During the pandemic, something peculiar happened: The child poverty rate in the U.S. fell, reaching an historic low of 5.2 percent in 2021. The decline was largely a result of the federal spending in social safety nets like Medicaid, SNAP, and the Child Tax Credit, as well as direct payments to families. Anti-poverty advocates celebrated the win.
“Policy works when you make good policy,” said Todd Post, senior domestic policy advisor with Bread for the World, a Christian anti-hunger group. He attributed the dramatic decline in child poverty directly to the expansion of the Child Tax Credit. “I think it was the most important anti-poverty program in 50-60 years.”
Anti-poverty advocates are used to playing the long game, Post said, but the 2021 expansion felt like it “dropped out of heaven.” Then, in 2022, Post said, it vanished just as quickly, and the consequences were immediate.
In 2022 the Child Tax Credit returned to pre-pandemic rules, and newly released Census data shows that the percentage of children living in poverty more than doubled from 2021, rising to 12.4 percent — almost 9 million children. In total, 15.3 million Americans reported incomes below the poverty line , which is around $30,000 for a family of two adults and two children.
“The expanded CTC illustrated the power of a fair tax code by driving historic reductions in child poverty and food insecurity,” said Children’s Defense Fund president and CEO Rev. Starsky Wilson in a news release . The children’s welfare nonprofit attributed the spike in poverty directly to the expiration of the CTC expansion, along with persisting hardships for families with children, especially Black and brown families.
The 2021 CTC raised the maximum payment from $2,000 to $3,600 per child and changed a refundability rule that had kept the lowest income families from qualifying for the full amount. It allowed for half the credit to be paid in advance monthly payments, and raised the oldest qualifying age from 16 to 17 years old. Restoring full refundability would allow families with minimal or no income — families that need the relief the most — to receive the full credit. Under the current rules, a family is not entitled to the full credit until their tax liability exceeds the amount of the credit.
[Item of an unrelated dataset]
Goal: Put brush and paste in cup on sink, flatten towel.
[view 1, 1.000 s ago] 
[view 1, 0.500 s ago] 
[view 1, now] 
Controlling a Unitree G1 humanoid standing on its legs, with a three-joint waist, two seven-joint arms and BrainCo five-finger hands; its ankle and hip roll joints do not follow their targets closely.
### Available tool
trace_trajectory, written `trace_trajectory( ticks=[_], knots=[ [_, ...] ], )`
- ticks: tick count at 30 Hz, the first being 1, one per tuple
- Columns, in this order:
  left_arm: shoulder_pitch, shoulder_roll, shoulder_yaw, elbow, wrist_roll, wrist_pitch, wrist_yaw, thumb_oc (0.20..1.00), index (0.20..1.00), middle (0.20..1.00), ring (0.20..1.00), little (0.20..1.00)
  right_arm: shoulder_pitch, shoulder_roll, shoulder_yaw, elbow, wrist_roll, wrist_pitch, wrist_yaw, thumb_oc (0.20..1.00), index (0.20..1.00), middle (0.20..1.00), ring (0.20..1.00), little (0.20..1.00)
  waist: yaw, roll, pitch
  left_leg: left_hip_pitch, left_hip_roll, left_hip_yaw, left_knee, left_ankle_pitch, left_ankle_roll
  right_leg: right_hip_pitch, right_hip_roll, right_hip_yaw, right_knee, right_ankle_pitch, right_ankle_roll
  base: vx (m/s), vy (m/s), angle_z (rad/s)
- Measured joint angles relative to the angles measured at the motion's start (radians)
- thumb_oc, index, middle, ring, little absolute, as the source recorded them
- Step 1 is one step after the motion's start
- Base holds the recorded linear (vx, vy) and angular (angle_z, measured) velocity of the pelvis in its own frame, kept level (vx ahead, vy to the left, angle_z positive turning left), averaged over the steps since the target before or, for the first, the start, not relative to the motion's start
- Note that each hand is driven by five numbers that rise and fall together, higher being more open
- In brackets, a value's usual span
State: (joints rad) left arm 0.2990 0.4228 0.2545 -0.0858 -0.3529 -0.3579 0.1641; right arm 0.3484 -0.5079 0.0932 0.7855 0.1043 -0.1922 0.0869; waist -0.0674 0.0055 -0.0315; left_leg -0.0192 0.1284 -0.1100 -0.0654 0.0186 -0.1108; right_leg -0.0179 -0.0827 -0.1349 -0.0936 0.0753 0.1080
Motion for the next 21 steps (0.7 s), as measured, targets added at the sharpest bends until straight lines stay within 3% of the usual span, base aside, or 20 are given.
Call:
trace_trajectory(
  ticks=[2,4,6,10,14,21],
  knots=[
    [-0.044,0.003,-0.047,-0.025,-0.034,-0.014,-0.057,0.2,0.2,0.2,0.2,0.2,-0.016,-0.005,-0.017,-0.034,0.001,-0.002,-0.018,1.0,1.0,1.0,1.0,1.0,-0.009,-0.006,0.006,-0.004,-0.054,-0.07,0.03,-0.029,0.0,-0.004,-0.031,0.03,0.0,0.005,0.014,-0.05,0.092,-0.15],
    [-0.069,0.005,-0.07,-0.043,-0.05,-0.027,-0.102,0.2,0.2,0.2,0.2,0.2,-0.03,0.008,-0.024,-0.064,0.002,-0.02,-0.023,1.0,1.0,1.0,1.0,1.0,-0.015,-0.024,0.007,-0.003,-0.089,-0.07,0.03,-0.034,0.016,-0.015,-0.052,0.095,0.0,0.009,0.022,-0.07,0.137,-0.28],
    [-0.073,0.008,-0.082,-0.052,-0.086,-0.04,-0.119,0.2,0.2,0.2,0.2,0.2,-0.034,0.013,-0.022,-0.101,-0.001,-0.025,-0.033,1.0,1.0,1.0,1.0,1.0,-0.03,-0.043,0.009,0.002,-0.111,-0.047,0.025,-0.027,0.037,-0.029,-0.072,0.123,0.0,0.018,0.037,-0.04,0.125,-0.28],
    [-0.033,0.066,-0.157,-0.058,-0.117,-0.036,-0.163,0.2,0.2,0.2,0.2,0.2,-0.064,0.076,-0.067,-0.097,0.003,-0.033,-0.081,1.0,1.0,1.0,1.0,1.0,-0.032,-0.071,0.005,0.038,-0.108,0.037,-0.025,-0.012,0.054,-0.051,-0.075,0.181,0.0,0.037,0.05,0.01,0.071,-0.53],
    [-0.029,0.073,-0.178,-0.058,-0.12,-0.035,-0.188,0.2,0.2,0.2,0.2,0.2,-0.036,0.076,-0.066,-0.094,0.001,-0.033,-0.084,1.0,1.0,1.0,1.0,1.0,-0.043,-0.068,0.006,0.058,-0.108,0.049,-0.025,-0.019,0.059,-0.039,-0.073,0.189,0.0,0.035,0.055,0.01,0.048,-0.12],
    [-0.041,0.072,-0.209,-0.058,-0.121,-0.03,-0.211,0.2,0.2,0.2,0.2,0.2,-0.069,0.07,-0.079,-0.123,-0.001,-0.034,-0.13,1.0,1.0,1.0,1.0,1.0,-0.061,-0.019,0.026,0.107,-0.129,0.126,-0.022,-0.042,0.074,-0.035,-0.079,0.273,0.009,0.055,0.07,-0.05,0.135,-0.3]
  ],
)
The Center on Budget and Policy Priorities, a progressive research institute, analyzed census data and found that expanding the $2,000 Child Tax Credit for lowest income families would cost around $12 billion per year and reduce “the number of children living in a family with income below the poverty line by roughly 16 percent — or about 1.7 million children.”
Even though getting the full expansion back would be ideal, advocates say, restoring parts of the expansion would help families.
“Even a more modest compromise expansion this year focused on children with low incomes could have a significant impact and partially reverse the stunning spike in child poverty the nation saw in 2022,” said CBPP president Sharon Parrott in a news release. “Expanding the Child Tax Credit should be the top tax policy priority for lawmakers this year and during the 2025 tax debate.”
In addition to more families receiving full credits, the 2021 rules allowed the refund to be paid in advance monthly installments. These kind of direct cash transfers make the biggest impact on hunger, specifically, Post said, because families don’t shop for groceries all at once at the end of the year when their tax refund check comes in. “Fighting hunger is all about cash flow.”
Bread for the World tracked measures related to child hunger and found that during the months of the direct payments in the second half of 2021, data was showing promise. Their findings were in keeping with other direct cash transfer pilot programs, also known as universal basic income, which pays families a monthly stipend of unrestricted cash.
“We have the evidence,” Post said, that direct transfers go toward family needs. The same was true for the CTC.
Taking note from the success of the emergency measures, Congress could consider other options to prioritize working families, Rachel Anderson, a fellow and strategic advisor at the Center for Public Justice, a Christian policy think tank told Sojourners. A holistic approach would also include things like paid family leave.
“Families are the starting point of a healthy society. When they flourish, our whole society flourishes," she said.
Without swift action from Congress, other measures of family well being are actually likely to get worse, according to Parrott’s statement, which pointed out that in the 2022 Census data, health care coverage was still strong. A record low 7.9 percent of Americans were uninsured, largely thanks to a pandemic rule that prevented people from being expunged from Medicaid rolls. Since that provision expired in the spring, the Center on Budget and Policy Priorities estimates that 6 million people have lost coverage, meaning that next year’s Census data will likely show that those gains have also been erased.
All of this amounts to more strain on more families, with children inevitably bearing the brunt of the gaps in social programs, advocates say.
The emergency measures showed how much more pro-family programs could be doing to ease the strain on working families even outside the pandemic, said Anderson.
“The child tax credit is one way policy-makers have supported the vital but very intense work that families do,” she said. “A recent boost to the child tax credit came about in the midst of the pandemic but, in reality, simply brought the program closer into line with the ongoing needs of families.”